The original RADNEXT project, which ran under the EU’s Horizon 2020 programme, awarded more than 6,000 hours of EU-funded beam time, attracted over 400 applications from researchers and industry worldwide, and supported 116 irradiation test campaigns. RADNEXT 2030 builds on this track record with an expanded scope that includes displacement damage testing, total ionising dose testing, and pulsed laser proxy methods, alongside the established Single Event Effects programme.
"The selection of the Centre for Accelerator Science reflects ANSTO’s growing role in space radiation research. In recent years, the Centre has developed an enclosed external ion beam capability on the ANTARES accelerator specifically designed for radiation effects testing and radiobiology experiments, including collaborative research with the French National Institute of Health and Medical Research (INSERM) and the French National Centre for Space Studies (CNES) on the effects of galactic cosmic radiation on astronauts,"

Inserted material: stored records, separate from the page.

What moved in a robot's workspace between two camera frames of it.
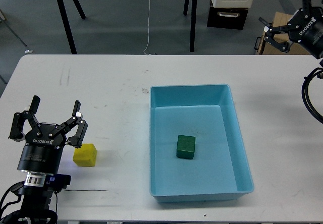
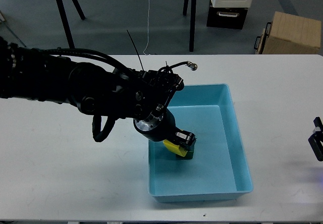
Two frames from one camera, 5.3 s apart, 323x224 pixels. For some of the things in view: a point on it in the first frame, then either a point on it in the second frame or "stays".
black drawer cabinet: [227, 17] stays
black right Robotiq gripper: [306, 26] -> [316, 139]
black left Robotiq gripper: [41, 152] -> [160, 125]
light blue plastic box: [220, 170] stays
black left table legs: [63, 12] stays
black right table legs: [194, 12] stays
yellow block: [86, 156] -> [174, 148]
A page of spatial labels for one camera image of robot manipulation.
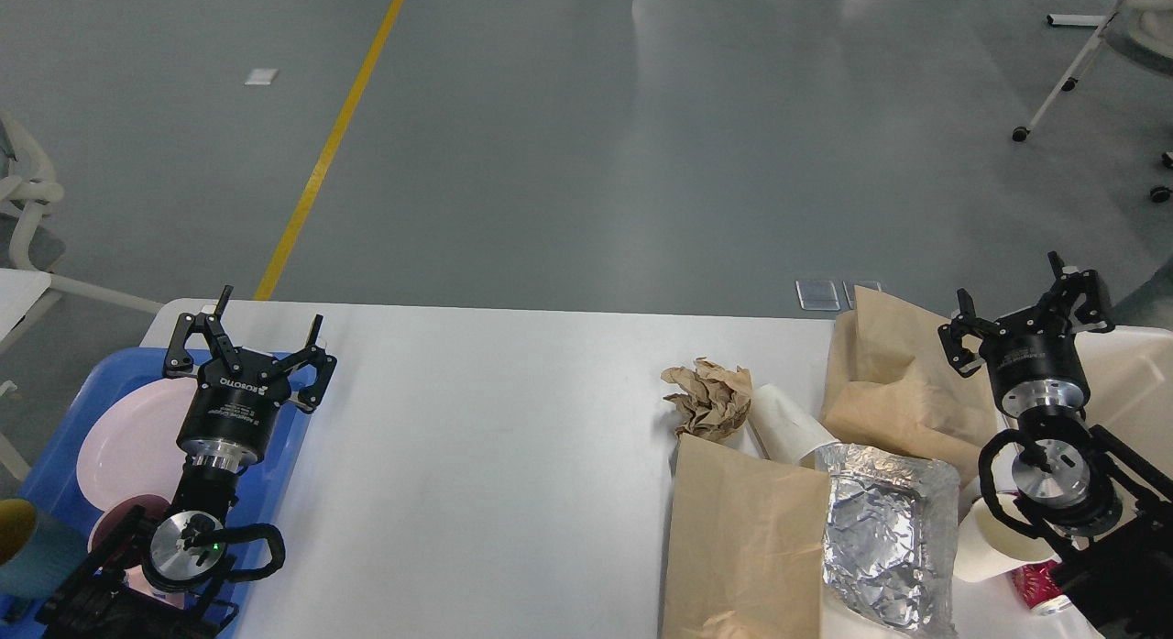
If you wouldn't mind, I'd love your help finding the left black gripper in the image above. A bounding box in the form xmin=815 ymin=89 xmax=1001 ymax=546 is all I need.
xmin=163 ymin=285 xmax=338 ymax=475

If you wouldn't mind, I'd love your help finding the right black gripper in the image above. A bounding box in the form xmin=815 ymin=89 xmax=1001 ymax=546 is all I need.
xmin=937 ymin=251 xmax=1117 ymax=419

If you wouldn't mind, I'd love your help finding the pink plate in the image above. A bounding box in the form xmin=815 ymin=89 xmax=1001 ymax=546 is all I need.
xmin=76 ymin=379 xmax=197 ymax=511

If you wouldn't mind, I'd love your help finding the pink mug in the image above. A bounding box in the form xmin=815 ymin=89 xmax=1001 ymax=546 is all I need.
xmin=88 ymin=494 xmax=189 ymax=612

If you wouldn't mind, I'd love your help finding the teal green mug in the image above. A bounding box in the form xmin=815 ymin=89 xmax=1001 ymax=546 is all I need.
xmin=1 ymin=498 xmax=88 ymax=626

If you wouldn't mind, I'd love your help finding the brown paper bag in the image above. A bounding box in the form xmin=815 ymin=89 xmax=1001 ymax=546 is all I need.
xmin=820 ymin=288 xmax=1001 ymax=487
xmin=662 ymin=435 xmax=830 ymax=638

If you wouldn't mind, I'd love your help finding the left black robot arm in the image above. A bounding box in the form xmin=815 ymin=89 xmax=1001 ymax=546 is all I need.
xmin=35 ymin=285 xmax=338 ymax=638

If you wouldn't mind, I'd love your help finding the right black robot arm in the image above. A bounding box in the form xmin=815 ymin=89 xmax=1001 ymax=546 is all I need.
xmin=937 ymin=251 xmax=1172 ymax=638

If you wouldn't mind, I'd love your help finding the beige plastic bin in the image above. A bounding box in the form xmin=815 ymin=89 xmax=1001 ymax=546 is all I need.
xmin=986 ymin=322 xmax=1173 ymax=492

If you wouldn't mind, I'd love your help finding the clear floor plate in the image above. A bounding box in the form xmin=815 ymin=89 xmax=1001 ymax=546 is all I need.
xmin=795 ymin=279 xmax=883 ymax=312

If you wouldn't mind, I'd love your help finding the blue plastic tray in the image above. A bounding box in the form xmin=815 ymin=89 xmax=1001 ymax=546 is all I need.
xmin=1 ymin=347 xmax=313 ymax=638

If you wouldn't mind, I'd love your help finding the white paper cup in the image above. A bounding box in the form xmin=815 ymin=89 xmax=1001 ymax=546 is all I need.
xmin=952 ymin=499 xmax=1056 ymax=583
xmin=747 ymin=385 xmax=839 ymax=467

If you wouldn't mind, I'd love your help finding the white side table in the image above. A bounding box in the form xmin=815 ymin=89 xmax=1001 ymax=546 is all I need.
xmin=0 ymin=268 xmax=52 ymax=482

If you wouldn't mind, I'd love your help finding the crumpled aluminium foil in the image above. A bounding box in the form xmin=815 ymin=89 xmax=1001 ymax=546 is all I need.
xmin=814 ymin=443 xmax=960 ymax=638

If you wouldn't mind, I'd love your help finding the red soda can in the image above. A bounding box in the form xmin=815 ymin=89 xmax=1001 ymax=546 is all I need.
xmin=1009 ymin=559 xmax=1073 ymax=617

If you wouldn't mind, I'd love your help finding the crumpled brown paper ball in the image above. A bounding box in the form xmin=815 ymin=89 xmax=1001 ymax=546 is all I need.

“Being part of RADNEXT places ANSTO’s accelerator capabilities within the premier international infrastructure for radiation qualification. It connects us directly to a growing community of users in the space, aerospace, and defence electronics sectors, and gives Australian researchers and industry access to a global network of complementary facilities,” said DrMitra Safavi-Naeini, Acting Director, Centre for Accelerator Science.
Beam time awarded through RADNEXT is free of charge for users, funded by the European Union. Both academic and industrial groups are eligible to apply, with small and medium-sized enterprises particularly encouraged. Applications are assessed by an independent User Selection Panel of international experts.
RADNEXT 2030 is expected to commence in 2026.
RADNEXT (RADiation facility Network for the EXploration of effects for indusTry and research) is an EU-funded infrastructure project coordinated by CERN. It creates a coordinated network of irradiation facilities and expertise for testing radiation effects on electronics, serving users in space, automotive, IoT, nuclear, medical, and accelerator applications.